After opening with "Yaleo," they kicked into a powerful version of "Migra," one of the best tracks from their new album. Both songs featured the horn section of opening act, Ozomatli. As "Migra" came to an end, the horn section left the stage and Carlos moved over to the acoustic for the intro to "Day of Celebration." The song is a hidden bonus track on Supernatural, and it included a brief tease of The Rolling Stones' "Paint it, Black."

Next up was a beautiful instrumental called "Victory is Won," which featured a great B3 solo by keyboardist Chester "C.T." Thompson. One of the best things about a Santana concert is Carlos' innate ability to reach deep inside and touch your inner feelings, and this song was a prime example. "Maria, Maria" found Santana bridging the gap between Latin rock and hip-hop. Musically, the song wasn't bad. But the rap vocals killed the mood. Fortunately, Carlos came in at the end and saved it with a killer solo.

Miles Davis has long been a source of inspiration to Santana. Since as he was in St. Louis (Miles' home town), he acknowledged Davis with a brief portion of "In a Silent Way" before going into "Open Invitation." Tony Lindsay's vocals on this one seemed buried a bit, and frankly, it seemed like he was trying to rush through things (this was the lone tune from this era of the band). Still, that didn't keep Carlos from shining at the end of the song. Lindsay and Ricky Martin lookalike, Andy Vargas shared the vocal chores on "Put Your Lights On" and the band's smash single, "Smooth."

"Bacalao Con Pan" featured a brief excerpt of the Duke Ellington's "Caravan," and gave the entire band a chance to stretch out. A Santana concert wouldn't be complete without the obligatory drum/percussion solo. This one was a bit too long, considering there would be another one later in the show, but you cant deny the immense talent of this rhythm section. Karl Perazzo and Raul Rekow have been playing percussion with Santana for ages, and drummer Rodney Holmes was no slouch either. Still, the best from all three was yet to come.

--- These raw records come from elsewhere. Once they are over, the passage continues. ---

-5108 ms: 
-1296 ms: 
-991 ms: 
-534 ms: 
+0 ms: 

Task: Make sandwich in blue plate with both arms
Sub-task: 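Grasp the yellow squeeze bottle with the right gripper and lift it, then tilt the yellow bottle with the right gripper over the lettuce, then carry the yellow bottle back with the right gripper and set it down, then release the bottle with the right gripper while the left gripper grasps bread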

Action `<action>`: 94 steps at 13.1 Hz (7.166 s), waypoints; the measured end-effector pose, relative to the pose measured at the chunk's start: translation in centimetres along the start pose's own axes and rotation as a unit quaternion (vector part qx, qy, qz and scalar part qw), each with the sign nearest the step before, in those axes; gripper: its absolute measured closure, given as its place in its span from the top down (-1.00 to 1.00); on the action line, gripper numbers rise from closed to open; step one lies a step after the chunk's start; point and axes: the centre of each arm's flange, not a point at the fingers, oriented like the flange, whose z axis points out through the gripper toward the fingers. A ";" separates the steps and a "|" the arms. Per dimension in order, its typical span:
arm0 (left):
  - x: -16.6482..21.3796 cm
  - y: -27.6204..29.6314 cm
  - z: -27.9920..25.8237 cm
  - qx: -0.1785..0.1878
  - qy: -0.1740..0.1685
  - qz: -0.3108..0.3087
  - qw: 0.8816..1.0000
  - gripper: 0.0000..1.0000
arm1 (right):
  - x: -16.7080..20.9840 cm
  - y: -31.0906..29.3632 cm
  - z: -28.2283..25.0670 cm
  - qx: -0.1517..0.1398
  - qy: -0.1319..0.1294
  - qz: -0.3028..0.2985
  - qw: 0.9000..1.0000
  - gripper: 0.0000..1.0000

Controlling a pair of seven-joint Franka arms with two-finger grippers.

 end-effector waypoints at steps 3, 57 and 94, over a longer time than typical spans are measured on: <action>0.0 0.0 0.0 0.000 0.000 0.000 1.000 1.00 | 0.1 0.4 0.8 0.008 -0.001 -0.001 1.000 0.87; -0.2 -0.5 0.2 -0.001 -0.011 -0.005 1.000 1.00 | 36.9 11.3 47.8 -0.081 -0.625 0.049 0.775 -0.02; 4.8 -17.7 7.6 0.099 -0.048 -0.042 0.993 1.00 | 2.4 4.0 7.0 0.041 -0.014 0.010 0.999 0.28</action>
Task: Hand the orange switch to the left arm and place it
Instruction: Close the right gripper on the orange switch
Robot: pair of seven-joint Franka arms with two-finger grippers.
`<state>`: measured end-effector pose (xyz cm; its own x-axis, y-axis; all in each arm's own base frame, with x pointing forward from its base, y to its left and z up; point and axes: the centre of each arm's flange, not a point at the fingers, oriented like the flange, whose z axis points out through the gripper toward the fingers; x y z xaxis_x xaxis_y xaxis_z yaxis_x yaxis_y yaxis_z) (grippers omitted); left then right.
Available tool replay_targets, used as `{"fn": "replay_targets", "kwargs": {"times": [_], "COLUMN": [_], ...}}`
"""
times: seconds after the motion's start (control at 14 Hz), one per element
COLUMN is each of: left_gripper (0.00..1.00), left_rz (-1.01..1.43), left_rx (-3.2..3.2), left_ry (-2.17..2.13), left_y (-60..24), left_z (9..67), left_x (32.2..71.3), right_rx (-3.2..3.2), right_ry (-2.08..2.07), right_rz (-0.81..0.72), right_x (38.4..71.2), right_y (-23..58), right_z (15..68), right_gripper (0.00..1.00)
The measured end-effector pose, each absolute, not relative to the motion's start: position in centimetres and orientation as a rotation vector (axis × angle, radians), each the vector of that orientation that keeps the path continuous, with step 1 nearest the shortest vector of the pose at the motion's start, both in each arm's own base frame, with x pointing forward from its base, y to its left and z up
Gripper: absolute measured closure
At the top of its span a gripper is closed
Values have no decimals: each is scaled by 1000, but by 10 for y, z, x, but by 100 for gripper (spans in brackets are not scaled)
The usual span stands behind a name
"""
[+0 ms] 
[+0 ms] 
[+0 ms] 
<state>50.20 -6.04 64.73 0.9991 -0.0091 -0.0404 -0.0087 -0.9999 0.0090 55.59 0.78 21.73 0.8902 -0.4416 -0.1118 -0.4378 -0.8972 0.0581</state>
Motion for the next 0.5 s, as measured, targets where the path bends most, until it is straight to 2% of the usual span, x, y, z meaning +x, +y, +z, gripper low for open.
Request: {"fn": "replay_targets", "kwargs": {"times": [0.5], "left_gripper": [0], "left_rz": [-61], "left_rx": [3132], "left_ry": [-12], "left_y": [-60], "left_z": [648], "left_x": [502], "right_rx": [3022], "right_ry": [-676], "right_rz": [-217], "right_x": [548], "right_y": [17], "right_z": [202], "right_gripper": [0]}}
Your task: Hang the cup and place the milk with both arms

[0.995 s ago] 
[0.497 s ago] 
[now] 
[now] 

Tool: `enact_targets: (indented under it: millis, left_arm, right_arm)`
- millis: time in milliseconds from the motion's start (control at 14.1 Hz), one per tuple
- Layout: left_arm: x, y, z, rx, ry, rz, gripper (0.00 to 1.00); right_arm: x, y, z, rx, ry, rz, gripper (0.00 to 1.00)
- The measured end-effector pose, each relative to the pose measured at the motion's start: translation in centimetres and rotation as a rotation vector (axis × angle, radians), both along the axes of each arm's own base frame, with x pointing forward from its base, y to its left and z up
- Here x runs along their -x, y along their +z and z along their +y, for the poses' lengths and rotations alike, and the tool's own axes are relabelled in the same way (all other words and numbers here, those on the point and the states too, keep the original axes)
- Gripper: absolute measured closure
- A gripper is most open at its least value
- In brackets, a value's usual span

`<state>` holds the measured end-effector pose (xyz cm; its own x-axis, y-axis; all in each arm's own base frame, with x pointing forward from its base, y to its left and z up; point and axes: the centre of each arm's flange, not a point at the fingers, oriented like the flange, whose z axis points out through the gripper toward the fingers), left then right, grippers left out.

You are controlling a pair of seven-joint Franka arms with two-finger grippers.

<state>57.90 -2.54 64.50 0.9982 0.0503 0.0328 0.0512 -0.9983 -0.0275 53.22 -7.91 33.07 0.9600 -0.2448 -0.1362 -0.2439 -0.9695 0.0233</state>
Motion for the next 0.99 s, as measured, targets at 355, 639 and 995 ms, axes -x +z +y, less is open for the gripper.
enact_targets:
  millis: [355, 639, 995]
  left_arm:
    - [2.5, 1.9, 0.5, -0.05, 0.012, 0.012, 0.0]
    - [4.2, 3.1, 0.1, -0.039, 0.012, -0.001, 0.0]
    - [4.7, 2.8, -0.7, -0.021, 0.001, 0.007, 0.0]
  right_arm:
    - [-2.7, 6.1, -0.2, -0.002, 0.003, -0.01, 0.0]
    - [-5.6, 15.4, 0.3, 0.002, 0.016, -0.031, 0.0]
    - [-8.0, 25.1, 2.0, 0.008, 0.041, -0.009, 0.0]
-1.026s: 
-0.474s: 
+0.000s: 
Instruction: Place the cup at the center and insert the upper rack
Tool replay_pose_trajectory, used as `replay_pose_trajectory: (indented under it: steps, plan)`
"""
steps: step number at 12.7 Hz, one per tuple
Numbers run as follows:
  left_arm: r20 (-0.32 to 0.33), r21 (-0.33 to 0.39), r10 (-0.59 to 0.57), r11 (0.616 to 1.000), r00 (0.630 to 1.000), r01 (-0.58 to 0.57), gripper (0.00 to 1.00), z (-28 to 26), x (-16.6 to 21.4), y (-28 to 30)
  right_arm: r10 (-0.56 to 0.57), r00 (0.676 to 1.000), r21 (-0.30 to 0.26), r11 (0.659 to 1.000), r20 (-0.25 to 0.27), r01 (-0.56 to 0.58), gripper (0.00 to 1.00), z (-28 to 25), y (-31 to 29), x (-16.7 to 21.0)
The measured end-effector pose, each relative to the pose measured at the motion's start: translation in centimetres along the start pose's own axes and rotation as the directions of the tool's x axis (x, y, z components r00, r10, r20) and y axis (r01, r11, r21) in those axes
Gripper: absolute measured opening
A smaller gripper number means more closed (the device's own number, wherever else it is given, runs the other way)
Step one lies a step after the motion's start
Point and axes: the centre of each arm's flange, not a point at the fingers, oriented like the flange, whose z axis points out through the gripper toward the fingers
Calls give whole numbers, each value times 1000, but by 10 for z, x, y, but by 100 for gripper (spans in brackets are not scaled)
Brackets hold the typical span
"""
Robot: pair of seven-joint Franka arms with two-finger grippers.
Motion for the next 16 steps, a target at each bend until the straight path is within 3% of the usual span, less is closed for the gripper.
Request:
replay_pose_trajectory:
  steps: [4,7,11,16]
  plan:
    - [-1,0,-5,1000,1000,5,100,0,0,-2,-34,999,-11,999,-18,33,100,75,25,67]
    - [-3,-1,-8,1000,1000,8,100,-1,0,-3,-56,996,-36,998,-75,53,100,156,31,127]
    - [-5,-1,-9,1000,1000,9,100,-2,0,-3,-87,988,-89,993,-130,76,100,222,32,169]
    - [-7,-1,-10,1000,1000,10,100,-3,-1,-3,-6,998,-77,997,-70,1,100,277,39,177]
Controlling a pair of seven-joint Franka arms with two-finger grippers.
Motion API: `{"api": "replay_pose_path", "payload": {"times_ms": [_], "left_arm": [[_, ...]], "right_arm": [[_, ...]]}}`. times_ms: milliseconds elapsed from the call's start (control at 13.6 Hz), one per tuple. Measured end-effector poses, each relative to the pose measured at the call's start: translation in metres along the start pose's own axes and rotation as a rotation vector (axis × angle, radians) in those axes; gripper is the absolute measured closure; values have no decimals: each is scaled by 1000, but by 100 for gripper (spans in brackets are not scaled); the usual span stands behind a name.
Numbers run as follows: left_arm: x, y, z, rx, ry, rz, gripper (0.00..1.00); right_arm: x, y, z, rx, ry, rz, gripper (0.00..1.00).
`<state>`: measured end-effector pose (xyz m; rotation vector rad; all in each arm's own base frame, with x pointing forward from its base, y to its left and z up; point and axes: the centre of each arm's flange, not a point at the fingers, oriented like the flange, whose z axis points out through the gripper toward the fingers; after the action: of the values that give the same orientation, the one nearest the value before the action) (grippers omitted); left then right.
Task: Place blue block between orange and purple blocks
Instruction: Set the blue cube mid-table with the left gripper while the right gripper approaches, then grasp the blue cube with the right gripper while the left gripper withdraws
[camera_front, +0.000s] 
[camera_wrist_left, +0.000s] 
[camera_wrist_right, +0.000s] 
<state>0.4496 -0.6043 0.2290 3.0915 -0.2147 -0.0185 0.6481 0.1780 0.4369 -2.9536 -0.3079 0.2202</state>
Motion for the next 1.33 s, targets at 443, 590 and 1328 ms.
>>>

During the intro to "Make Somebody Happy," Carlos told the sold out St. Louis crowd how he had traveled to Kingston, Jamaica and saw a statue of Bob Marley. Austin, Texas has a statue of Stevie Ray Vaughan. Lubbock, Texas has a statue of Buddy Holly. But (and he said to correct him if he's wrong) we don't have statues here of Miles Davis, Chuck Berry, or Clark Terry. We may not have statues, but along the Walk of Fame here in town, there are stars celebrating the music of all three. That's OK, Carlos. We'll let you slide on this one.

After a heartfelt rendition of "Make Somebody Happy," the band went back to the Abraxas album for extended versions of "Black Magic Woman / Gypsy Queen" and "Oye Como Va. During "Gypsy Queen," Carlos incorporated bits of The Beatles ("Here Comes the Sun") and Jimi Hendrix ("Third Stone From the Sun") into his solos. During "Oye Como Va," it almost seemed like he was trying to see how many different songs he could touch on, as he tossed in parts of Carole King's "I Feel the Earth Move, Yes' "Owner of a Lonely Heart," and Cream's "Sunshine of Your Love."

After a short break, the band returned for the encore with members of Ozomatli, and kicked into a fiery version of "Everybody's Everything." As the song ended, the extra musicians left the stage, and Santana eased the band into a medley of "Europa" and Marvin Gaye's classic " I Want You." The show ended with "Jingo," from the band's debut album. Santana introduced each member of the band, and then left the stage, leaving the rest of the band to finish up the song.

Carlos was clearly pumped for this show. Throughout the night, his playing was brilliant and full of emotion. Santana is only playing 6 more dates before the end of the year--3 in Mexico, and 3 in Las Vegas to ring in the millennium. Don't miss the opportunity to see them on this tour. The band's in rare form.